Work to be completed » Within the data below, determine how many lines contain "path" and supply only that figure.

Data provided »
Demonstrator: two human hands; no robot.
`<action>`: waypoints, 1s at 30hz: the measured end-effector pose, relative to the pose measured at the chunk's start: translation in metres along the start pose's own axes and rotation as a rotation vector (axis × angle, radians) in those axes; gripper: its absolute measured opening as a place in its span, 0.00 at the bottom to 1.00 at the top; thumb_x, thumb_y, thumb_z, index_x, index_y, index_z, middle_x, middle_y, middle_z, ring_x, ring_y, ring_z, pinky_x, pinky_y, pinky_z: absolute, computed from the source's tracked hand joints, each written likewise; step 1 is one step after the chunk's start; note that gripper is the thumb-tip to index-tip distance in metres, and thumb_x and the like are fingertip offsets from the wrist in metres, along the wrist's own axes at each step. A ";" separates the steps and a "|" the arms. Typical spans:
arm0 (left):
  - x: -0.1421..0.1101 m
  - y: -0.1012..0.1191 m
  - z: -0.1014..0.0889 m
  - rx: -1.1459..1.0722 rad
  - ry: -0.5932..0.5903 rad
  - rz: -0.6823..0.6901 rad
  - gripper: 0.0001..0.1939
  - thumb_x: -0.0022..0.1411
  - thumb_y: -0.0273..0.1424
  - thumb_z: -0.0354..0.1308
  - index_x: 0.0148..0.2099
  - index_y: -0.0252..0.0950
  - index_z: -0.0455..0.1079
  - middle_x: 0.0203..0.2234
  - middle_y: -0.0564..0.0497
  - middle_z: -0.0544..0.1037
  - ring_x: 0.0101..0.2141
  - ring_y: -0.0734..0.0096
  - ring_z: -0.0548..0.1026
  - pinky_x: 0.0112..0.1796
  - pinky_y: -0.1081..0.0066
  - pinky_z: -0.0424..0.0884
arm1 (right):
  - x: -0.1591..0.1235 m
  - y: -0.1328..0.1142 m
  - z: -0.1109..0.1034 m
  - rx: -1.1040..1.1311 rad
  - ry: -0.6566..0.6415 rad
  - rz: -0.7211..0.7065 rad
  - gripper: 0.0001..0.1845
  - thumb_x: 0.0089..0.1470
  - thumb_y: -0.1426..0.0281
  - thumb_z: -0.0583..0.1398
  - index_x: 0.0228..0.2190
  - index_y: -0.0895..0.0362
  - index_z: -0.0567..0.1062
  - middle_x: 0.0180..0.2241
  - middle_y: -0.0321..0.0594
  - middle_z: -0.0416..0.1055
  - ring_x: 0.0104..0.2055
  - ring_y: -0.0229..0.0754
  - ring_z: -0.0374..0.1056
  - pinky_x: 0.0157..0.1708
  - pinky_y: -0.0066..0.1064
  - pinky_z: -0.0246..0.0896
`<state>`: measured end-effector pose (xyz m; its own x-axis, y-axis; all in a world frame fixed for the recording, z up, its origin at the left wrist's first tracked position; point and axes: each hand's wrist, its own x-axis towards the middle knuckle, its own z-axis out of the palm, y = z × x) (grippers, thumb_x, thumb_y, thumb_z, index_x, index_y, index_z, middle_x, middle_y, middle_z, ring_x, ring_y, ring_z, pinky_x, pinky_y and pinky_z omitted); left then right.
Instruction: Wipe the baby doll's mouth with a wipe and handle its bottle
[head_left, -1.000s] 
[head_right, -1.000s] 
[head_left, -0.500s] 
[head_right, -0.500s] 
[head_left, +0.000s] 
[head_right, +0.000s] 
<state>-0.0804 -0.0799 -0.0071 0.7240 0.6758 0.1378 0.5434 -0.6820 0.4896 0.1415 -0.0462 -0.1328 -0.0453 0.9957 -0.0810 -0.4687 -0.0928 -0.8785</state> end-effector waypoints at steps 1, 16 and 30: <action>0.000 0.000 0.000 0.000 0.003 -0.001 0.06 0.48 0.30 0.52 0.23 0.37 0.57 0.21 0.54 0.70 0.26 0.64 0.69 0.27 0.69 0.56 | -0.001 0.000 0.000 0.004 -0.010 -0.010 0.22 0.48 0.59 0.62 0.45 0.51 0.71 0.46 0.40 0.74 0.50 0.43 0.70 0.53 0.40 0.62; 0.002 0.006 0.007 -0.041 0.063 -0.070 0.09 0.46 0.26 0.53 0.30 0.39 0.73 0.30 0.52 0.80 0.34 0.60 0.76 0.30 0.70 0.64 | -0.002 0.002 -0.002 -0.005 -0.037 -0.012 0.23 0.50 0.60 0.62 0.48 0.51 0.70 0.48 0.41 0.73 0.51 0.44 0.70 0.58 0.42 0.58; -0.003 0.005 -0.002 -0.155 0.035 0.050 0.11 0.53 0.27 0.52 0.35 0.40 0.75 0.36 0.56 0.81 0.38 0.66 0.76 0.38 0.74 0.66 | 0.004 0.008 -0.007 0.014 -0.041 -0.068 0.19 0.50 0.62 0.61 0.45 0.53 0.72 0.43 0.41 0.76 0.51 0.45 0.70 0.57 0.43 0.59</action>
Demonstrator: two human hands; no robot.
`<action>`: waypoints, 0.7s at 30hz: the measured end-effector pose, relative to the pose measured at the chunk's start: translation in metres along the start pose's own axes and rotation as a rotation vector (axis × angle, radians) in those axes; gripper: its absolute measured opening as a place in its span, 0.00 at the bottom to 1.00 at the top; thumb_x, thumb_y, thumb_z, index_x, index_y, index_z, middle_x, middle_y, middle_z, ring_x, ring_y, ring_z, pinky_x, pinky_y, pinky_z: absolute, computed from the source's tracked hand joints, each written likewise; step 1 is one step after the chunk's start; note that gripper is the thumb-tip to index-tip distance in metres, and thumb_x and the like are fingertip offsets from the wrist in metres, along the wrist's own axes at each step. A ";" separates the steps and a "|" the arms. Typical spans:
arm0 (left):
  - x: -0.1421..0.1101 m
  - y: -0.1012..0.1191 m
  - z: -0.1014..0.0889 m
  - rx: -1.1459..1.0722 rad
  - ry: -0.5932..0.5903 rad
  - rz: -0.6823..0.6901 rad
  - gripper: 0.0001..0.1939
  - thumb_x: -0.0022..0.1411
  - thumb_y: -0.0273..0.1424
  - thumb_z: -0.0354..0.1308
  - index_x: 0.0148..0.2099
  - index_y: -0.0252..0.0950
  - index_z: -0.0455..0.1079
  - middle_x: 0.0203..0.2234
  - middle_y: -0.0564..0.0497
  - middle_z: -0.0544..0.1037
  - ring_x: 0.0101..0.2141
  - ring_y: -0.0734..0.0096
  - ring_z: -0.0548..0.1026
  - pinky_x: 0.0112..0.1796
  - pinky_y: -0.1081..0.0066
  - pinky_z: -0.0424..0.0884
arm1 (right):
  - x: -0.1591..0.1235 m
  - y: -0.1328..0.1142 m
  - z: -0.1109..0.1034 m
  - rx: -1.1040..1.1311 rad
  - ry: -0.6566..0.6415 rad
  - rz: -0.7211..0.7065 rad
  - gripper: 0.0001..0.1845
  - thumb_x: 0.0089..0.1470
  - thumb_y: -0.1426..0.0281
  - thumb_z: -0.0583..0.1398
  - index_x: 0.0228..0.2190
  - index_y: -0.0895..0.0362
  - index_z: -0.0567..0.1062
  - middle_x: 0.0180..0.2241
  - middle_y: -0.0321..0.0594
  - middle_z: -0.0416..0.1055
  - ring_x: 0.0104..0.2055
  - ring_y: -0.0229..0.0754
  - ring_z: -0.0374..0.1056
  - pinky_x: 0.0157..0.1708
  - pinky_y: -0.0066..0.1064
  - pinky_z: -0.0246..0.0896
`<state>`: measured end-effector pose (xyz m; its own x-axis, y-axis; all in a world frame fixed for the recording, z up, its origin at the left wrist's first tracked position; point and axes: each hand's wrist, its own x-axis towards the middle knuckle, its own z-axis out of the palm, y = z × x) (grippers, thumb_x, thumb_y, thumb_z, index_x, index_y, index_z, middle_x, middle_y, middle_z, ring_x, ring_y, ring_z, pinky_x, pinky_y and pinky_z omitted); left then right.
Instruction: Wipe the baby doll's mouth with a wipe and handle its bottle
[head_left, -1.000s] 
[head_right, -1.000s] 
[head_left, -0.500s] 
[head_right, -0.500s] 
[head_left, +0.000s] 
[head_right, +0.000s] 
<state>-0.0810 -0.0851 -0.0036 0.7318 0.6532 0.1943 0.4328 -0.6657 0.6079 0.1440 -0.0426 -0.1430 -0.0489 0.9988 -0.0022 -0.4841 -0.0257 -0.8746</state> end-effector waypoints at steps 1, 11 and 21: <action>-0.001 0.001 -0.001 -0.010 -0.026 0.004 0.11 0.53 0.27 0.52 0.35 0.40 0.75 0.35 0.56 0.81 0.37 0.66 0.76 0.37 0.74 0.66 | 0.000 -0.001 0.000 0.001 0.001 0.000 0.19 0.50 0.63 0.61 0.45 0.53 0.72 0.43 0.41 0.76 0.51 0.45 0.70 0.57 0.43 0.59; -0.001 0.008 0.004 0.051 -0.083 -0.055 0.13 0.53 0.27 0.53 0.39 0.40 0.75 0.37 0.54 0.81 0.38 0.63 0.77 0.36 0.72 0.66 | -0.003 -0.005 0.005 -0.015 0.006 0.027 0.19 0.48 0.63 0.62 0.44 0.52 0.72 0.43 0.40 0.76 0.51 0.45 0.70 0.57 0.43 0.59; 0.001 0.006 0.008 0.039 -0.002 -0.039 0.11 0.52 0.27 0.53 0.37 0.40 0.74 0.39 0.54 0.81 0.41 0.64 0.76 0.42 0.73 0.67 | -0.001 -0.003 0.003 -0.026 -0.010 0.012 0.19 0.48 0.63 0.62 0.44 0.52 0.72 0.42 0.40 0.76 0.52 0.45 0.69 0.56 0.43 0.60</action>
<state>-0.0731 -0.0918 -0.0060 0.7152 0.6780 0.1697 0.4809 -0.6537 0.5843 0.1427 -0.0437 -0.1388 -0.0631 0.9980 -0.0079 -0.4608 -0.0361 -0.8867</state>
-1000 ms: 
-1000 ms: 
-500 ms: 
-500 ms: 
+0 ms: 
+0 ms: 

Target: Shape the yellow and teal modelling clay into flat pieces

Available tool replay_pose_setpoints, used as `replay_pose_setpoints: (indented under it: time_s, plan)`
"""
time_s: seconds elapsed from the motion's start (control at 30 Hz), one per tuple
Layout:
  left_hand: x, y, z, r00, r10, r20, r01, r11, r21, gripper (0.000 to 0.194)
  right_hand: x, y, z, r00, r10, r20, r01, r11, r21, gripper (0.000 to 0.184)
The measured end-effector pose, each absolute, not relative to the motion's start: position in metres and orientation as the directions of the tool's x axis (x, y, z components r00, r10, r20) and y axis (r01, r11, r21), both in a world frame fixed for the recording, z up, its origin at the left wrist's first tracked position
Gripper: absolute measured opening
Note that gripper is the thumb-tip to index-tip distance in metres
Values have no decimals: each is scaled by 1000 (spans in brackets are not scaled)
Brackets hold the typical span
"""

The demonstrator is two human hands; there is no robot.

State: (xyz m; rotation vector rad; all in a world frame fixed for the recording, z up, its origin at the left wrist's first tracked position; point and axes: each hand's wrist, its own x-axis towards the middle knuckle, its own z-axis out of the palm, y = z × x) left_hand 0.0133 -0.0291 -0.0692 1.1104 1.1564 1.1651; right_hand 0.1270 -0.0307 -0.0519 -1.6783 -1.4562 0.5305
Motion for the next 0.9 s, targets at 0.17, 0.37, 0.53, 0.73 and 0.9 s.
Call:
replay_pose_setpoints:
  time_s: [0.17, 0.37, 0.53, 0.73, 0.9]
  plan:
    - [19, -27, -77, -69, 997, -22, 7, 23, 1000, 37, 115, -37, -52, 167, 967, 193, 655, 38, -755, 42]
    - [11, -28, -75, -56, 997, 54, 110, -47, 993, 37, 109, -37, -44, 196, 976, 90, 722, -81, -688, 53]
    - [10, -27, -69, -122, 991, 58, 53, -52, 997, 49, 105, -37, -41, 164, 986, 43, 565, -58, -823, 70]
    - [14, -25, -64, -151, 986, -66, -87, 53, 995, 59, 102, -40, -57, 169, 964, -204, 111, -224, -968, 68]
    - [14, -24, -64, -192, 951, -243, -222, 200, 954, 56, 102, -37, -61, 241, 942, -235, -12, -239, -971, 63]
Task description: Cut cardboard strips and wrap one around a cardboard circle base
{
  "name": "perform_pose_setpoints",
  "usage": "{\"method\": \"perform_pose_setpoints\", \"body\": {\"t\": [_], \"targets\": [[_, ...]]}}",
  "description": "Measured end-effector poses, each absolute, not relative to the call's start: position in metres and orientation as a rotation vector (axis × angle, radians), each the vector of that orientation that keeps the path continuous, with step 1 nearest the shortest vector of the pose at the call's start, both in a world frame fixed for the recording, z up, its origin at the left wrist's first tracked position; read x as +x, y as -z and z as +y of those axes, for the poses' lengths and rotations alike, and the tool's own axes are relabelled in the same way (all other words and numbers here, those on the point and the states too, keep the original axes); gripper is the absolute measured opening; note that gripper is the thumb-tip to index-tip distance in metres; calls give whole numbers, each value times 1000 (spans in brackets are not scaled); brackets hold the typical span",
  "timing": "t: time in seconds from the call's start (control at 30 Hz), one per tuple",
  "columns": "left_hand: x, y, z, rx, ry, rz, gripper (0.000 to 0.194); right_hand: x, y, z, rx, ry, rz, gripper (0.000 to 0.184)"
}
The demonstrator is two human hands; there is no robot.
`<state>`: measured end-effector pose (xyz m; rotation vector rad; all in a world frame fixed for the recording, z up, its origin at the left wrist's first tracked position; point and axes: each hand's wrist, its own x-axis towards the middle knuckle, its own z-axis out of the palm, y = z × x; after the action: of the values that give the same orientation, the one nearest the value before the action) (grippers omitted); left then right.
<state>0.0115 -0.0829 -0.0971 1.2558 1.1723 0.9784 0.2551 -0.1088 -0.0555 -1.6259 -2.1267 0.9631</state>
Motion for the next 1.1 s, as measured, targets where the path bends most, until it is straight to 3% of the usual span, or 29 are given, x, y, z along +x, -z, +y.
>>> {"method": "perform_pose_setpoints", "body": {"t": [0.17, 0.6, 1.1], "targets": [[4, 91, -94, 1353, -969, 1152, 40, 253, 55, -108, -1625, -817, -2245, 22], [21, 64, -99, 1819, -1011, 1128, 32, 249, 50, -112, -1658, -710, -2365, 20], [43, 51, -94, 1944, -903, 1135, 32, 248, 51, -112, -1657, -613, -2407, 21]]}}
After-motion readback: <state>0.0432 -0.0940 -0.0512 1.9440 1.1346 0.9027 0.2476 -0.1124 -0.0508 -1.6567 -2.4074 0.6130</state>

Solution to the problem » 2